Black Bear

Black Bear ★★★★

What is art worth? What is making art worth? Artists give and give looking for that bead of catharsis, hoping it will help. It does. Sometimes. For a minute. 

Aubrey Plaza is phenomenal in this. Just utterly incredible in a role that demands performances within performances; one informing another in layers that psychologically intermix in subtle, strange, brutal ways. There are many films (curiously, largely by men) about women struggling to hold themselves together as their demons and drives for creative release war for their mouths and bodies; Plaza somehow delivers hysterics that feel true, not performed. “Woman Under the Influence” is a masterpiece and the recent “Her Smell” is audacious and fascinating but both films feel self-aware in a way that “Black Bear” does not, which is doubly remarkable as it is literally about filmmaking and what the camera demands of its subjects. 

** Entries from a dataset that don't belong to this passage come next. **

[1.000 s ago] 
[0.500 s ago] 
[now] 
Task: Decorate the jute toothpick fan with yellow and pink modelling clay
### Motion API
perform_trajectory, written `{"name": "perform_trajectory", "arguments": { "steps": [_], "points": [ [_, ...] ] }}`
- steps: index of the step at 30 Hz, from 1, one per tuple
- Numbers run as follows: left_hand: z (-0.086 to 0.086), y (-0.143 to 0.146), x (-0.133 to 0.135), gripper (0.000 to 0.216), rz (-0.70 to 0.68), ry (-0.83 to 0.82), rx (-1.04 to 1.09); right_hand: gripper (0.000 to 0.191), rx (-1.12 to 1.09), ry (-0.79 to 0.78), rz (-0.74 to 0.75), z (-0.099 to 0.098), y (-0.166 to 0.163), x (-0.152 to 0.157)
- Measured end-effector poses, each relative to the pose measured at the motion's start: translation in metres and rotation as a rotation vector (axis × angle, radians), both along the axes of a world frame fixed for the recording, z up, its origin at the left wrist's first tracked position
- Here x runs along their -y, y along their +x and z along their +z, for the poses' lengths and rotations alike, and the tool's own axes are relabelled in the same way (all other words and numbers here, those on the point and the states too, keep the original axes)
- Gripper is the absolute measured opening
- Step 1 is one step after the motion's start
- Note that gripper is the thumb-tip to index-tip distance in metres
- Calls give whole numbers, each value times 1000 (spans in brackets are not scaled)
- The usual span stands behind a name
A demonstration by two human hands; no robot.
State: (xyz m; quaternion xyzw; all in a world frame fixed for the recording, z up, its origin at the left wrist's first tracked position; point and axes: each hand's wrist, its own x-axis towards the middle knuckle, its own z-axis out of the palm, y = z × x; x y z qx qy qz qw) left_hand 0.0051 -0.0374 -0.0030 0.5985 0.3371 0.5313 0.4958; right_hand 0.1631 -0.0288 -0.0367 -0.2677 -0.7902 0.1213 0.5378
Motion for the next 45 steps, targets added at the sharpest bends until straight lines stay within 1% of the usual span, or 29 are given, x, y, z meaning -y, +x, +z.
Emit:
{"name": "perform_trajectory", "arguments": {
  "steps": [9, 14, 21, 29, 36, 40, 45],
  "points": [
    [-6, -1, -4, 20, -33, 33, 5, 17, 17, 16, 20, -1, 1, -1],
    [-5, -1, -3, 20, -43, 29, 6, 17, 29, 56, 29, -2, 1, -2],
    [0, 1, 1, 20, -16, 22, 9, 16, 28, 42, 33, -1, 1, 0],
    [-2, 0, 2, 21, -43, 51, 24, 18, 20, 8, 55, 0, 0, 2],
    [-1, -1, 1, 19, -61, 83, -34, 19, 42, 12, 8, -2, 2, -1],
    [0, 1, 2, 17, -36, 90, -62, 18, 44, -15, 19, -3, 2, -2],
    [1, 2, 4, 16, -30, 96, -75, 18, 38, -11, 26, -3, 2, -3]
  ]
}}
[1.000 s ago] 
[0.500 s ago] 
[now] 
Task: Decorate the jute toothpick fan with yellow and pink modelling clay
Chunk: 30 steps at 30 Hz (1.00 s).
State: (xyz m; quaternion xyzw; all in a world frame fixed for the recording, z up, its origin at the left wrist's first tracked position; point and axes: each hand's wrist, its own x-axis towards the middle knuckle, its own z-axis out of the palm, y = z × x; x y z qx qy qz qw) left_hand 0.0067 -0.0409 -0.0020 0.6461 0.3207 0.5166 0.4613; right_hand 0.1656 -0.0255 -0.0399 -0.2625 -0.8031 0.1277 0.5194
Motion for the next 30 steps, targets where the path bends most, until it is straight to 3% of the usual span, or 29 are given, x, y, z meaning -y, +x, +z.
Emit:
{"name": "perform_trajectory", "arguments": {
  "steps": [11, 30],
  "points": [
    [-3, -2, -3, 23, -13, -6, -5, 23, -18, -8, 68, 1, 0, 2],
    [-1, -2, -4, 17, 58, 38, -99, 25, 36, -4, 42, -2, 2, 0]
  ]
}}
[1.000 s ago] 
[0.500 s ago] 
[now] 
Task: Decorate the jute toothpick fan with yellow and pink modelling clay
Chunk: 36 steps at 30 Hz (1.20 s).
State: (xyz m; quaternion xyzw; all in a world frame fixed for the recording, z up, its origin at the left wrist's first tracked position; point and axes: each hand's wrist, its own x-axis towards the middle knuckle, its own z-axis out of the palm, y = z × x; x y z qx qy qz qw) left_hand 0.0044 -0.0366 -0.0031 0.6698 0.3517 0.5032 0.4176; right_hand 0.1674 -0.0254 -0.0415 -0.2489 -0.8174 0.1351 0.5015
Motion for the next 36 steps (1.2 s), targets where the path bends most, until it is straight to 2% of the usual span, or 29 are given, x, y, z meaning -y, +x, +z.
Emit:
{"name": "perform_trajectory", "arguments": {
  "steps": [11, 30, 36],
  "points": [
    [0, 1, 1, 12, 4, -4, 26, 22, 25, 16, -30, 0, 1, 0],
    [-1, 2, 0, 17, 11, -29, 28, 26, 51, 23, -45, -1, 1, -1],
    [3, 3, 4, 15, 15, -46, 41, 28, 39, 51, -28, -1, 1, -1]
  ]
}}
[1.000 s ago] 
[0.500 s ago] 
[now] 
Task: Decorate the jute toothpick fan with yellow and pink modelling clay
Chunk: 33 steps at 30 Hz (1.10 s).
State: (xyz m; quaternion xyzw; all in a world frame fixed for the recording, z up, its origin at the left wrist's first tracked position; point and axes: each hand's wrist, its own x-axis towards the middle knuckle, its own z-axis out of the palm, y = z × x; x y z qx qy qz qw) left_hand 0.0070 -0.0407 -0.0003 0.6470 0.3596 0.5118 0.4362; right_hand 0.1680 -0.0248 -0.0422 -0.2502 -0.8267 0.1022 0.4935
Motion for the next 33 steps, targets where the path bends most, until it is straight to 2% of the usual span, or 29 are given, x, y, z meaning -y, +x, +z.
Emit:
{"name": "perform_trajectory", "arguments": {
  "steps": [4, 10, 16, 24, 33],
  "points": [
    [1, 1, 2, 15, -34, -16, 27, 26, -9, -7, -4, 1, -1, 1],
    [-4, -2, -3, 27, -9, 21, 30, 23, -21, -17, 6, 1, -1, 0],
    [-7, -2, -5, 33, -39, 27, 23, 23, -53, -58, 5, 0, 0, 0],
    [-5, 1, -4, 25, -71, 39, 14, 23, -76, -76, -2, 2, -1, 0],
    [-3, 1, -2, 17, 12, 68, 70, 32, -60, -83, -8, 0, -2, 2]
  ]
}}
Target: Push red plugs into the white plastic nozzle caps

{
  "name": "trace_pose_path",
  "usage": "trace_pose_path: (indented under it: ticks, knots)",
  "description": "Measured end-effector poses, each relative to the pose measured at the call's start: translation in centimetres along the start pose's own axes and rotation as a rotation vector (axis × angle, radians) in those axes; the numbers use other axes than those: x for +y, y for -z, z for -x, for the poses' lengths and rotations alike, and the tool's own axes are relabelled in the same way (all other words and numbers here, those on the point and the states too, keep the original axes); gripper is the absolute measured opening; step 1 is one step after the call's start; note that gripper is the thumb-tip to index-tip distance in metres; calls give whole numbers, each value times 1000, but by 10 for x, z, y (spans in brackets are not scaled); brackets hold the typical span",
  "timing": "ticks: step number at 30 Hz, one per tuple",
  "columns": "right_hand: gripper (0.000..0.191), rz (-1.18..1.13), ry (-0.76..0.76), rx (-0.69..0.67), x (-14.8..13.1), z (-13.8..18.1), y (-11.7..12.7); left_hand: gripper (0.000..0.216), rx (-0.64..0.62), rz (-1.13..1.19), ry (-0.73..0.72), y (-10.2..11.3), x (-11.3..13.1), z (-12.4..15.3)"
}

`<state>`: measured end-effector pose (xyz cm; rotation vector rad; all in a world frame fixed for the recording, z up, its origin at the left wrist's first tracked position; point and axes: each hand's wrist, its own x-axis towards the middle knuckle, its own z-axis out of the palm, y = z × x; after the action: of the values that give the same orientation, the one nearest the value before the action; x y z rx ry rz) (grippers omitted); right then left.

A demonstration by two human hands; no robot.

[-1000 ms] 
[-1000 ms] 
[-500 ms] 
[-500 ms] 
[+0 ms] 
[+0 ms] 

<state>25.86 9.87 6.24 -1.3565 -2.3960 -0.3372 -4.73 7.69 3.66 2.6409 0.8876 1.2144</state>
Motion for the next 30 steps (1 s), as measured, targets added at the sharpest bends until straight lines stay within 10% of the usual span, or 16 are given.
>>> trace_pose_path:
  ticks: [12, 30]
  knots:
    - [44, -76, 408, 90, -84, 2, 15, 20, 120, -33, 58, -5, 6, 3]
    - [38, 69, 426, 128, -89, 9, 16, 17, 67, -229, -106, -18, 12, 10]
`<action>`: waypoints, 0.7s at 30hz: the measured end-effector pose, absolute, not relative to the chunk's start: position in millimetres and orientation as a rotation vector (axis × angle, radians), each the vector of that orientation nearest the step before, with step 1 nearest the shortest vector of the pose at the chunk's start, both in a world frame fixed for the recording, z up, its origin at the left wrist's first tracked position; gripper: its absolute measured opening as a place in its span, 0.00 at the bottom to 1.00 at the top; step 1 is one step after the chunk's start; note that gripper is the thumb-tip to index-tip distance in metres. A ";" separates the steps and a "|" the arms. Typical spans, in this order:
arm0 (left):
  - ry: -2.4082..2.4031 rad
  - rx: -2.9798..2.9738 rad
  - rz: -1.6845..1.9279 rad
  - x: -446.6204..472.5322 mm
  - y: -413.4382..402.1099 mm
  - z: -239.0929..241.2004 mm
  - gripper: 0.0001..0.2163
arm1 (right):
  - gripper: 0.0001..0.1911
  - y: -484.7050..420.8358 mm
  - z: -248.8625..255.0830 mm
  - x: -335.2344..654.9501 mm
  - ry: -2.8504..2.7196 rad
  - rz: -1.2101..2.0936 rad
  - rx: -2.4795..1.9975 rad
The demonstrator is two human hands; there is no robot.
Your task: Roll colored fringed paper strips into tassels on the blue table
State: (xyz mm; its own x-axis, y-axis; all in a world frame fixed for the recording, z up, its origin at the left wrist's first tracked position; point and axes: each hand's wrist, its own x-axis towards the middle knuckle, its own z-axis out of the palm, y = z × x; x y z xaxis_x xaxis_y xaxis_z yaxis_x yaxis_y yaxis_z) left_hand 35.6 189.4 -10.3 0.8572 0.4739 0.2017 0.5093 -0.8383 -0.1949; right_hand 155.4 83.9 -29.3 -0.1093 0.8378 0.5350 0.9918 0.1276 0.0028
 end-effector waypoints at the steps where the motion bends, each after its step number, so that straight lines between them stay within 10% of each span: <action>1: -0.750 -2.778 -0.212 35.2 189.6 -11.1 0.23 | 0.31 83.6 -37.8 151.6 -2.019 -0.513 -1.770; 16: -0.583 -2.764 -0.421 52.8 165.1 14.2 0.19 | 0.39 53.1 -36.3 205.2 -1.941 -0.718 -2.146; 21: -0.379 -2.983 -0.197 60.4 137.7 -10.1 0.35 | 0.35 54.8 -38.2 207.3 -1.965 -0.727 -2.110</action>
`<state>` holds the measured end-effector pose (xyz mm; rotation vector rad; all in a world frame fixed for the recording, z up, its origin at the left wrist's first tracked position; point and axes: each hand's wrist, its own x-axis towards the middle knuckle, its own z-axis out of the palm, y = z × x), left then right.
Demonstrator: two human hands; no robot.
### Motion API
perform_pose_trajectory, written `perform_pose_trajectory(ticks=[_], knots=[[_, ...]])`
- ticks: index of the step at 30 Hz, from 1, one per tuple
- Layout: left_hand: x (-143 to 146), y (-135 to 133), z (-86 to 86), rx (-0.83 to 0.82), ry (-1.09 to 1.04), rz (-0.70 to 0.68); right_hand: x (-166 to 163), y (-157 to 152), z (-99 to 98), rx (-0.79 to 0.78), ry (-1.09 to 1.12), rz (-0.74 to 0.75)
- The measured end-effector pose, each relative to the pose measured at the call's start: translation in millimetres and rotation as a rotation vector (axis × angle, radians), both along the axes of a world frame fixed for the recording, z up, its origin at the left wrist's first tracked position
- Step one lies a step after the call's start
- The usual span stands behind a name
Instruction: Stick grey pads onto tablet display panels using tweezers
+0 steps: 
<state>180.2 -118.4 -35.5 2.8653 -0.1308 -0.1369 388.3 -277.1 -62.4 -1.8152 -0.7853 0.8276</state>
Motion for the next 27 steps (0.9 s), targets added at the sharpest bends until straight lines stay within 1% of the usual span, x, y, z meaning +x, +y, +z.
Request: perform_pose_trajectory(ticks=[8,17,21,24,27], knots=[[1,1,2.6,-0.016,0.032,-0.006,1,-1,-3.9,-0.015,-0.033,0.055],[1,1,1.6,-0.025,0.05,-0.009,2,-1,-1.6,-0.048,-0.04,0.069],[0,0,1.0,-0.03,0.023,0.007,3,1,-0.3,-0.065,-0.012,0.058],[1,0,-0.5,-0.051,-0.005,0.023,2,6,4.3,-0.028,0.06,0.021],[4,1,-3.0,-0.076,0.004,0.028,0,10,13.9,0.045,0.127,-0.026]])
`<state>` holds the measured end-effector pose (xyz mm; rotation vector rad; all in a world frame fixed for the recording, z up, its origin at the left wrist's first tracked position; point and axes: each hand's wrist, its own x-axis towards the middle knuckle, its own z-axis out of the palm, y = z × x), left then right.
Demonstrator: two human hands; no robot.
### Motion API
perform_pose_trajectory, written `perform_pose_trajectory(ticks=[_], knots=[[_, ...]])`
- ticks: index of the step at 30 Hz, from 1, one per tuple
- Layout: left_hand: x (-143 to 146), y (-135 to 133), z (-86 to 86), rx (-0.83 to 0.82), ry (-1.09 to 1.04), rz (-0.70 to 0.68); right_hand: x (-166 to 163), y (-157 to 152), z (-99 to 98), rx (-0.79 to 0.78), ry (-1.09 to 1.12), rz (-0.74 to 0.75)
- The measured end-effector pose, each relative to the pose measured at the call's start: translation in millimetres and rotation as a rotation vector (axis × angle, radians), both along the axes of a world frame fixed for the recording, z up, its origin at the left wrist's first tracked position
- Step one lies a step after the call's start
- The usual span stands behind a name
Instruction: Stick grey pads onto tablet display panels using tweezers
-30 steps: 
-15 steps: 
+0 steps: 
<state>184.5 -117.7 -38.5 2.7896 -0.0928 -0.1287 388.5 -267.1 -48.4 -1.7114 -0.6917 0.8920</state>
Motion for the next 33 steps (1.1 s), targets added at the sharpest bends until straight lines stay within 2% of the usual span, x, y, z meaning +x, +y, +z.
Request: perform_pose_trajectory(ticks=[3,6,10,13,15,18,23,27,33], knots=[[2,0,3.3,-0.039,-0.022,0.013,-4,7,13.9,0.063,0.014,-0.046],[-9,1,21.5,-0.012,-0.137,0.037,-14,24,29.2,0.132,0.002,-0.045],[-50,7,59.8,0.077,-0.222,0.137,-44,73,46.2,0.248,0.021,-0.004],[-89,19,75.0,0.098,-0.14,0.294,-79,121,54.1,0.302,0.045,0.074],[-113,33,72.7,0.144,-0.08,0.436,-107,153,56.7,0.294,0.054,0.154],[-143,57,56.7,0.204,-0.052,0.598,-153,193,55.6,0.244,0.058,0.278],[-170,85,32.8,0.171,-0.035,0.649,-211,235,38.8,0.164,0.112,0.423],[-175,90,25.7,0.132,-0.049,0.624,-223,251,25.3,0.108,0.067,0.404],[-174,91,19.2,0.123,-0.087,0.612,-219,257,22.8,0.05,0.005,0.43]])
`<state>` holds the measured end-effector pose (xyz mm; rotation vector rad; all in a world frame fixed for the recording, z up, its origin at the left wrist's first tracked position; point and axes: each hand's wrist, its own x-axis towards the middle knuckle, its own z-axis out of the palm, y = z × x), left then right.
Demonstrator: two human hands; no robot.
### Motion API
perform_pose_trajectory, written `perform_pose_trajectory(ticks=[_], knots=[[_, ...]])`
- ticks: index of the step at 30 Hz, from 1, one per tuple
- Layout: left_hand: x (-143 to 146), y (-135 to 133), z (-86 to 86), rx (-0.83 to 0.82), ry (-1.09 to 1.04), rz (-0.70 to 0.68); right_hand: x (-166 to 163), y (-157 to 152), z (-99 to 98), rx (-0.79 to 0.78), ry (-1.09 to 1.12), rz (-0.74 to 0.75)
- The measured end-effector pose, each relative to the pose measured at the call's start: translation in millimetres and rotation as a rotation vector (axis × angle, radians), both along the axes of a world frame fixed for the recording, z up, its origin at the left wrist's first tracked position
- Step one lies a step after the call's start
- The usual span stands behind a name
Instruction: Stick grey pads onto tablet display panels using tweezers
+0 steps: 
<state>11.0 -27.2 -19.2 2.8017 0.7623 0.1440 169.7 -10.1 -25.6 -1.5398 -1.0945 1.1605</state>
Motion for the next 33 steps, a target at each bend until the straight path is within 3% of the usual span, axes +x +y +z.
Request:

I like “Always Shine” a whole lot ( but “Black Bear” is a significant step forward for Lawrence Michael Levine and Sophia Takal. An overwhelming and devastating film that somehow transforms Lynchian devices—particularly “Mullholland Drive”—into something accessible and immediately understandable. This isn’t a Lynch film; it has little of that landmark’s metaphysical mystery to it. But it is also a ruthless examination of the dream factory’s abuse of art, and of the raw callousness of art itself. It hurts. 

Also it’s distractingly beautiful and, as with “Always Shine,” the score and sound design are inventive and hypnotic.